Set in tumultuous times for the Marine Corps --- and for America
--- O'HARA'S CHOICE joins two headstrong young people in a love
that many covet but few ever experience. Amanda and Zachary, as far
apart on the social scale as A is from Z, try to rid themselves of
the unstoppable attraction that gnaws at them, but resistance
proves futile. A chunk of time in the latter half of the 19th
century sees these two risking status, career and even their lives
to quench their desires. Amanda, possessed of a striking beauty,
could have her pick of beaus. She is stubbornly drawn to the
dashing young Marine, at first a gesture of defiance --- a gesture
that backfires. Born to wealth, she alone holds her father's heart
and her quick intelligence earns her his ear too. Horace Kerr has
influence, but hungers for more power.
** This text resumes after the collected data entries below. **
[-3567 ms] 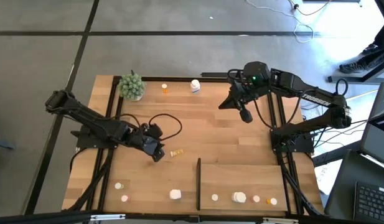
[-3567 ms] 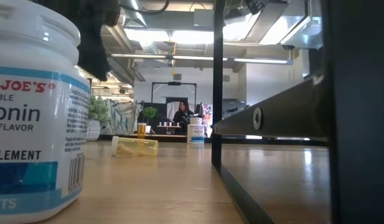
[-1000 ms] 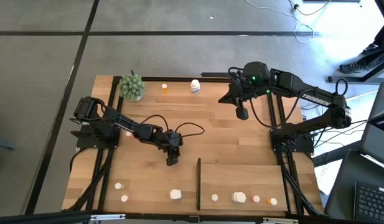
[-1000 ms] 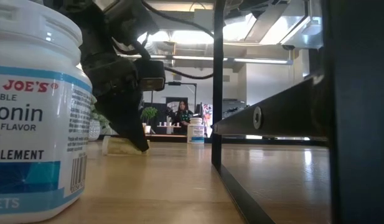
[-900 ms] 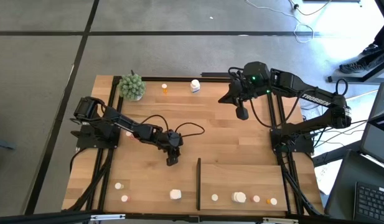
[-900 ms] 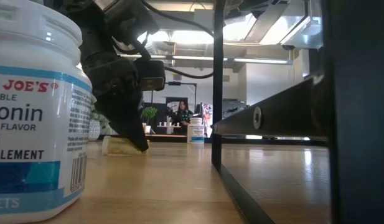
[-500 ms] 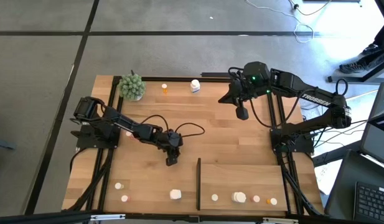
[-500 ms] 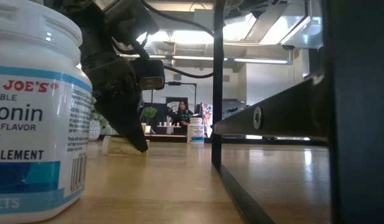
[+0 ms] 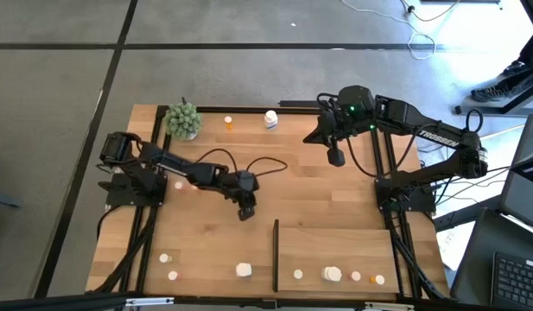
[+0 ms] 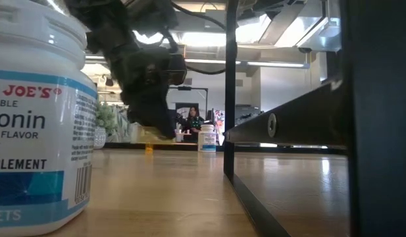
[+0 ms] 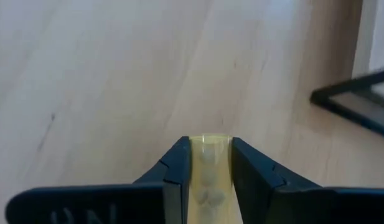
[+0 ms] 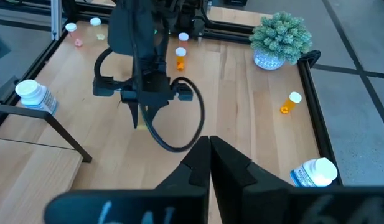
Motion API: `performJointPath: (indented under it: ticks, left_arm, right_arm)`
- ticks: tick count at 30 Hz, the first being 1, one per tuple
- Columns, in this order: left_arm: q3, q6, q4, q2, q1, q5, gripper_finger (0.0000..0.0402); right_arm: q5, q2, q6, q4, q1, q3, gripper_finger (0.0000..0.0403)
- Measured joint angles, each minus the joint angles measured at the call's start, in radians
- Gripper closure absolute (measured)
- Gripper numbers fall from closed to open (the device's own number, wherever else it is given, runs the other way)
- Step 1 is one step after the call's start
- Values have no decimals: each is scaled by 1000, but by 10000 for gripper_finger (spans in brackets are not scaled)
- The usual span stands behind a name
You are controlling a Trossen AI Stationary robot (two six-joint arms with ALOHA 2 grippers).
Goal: Pick and place medicine bottles onto shelf by color
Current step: Put the top yellow pill bottle on the shelf aligned with the other yellow pill bottle
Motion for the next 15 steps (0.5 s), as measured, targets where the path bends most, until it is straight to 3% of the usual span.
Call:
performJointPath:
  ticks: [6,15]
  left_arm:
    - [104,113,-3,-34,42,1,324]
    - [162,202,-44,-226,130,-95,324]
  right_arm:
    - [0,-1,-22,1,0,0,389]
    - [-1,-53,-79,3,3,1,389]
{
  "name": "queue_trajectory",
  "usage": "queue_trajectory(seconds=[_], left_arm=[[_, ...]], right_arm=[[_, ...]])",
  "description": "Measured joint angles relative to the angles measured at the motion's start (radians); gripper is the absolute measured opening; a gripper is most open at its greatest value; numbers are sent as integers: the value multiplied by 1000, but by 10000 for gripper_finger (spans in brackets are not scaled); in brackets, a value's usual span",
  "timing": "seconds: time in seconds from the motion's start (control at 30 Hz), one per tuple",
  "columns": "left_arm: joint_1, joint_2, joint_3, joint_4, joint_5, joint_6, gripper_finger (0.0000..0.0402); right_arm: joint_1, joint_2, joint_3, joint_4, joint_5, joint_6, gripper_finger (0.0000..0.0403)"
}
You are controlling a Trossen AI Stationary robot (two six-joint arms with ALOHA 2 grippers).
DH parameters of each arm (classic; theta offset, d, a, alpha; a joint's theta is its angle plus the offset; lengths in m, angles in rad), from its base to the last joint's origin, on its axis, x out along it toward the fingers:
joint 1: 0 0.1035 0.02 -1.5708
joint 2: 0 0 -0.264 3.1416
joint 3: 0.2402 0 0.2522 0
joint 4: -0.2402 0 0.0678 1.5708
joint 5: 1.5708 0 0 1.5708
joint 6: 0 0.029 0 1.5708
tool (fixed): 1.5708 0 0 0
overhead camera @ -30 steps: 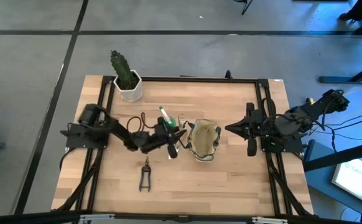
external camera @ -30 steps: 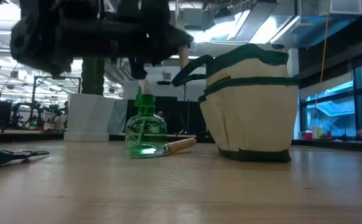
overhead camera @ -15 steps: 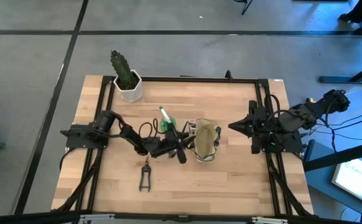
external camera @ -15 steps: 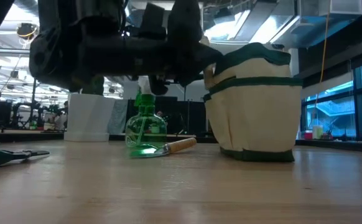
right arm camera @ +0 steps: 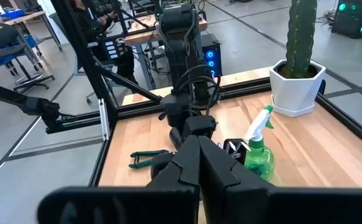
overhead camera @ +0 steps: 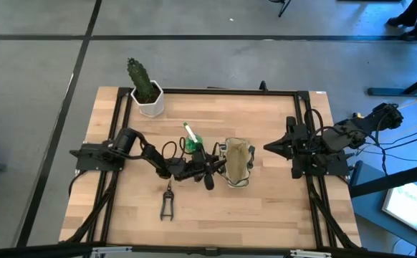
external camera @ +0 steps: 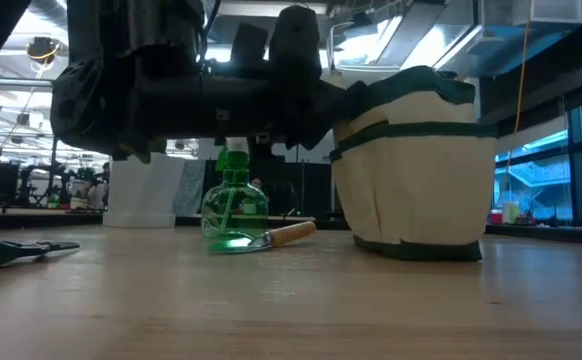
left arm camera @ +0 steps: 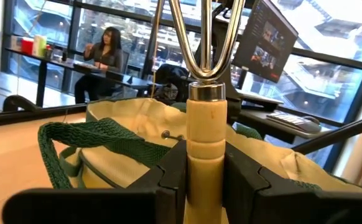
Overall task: Pick & Place Garden tools in Gardening bag
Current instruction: Put the brown hand rake into the light brown gardening bag
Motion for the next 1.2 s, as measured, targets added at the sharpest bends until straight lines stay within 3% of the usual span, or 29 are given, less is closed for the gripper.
queue_trajectory(seconds=[0.17,0.47,0.9,1.07,1.2], left_arm=[[0,0,0,-3,12,-20,65],[0,0,0,-5,-21,-47,126],[-1,-8,8,-6,40,-49,126],[-2,-61,30,-11,67,24,124],[-2,-117,33,-144,44,39,111]], right_arm=[[0,-6,0,0,0,-3,0],[0,-17,0,1,1,-15,0],[0,-22,0,1,2,-19,0],[0,-25,0,12,2,-23,0],[0,-37,0,27,4,-37,0]])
When it becomes obvious that
Amanda has fallen for Zachary O'Hara, her father's attitude turns
sour. He pitches himself into a rage, on the verge of disinheriting
his favorite child. Horace Kerr didn't raise his daughter to throw
away her life in the role of a marine's wife.

Irish immigrant Paddy O'Hara raised his son among the Corpsmen,
driving him to enlist as a Marine. Tormented by too much drinking
and dangerous bouts of anger, Paddy sets the course for his son's
life. Zachary becomes a man filled with anguish, torn by his love
for Amanda and his allegiance to the Corps.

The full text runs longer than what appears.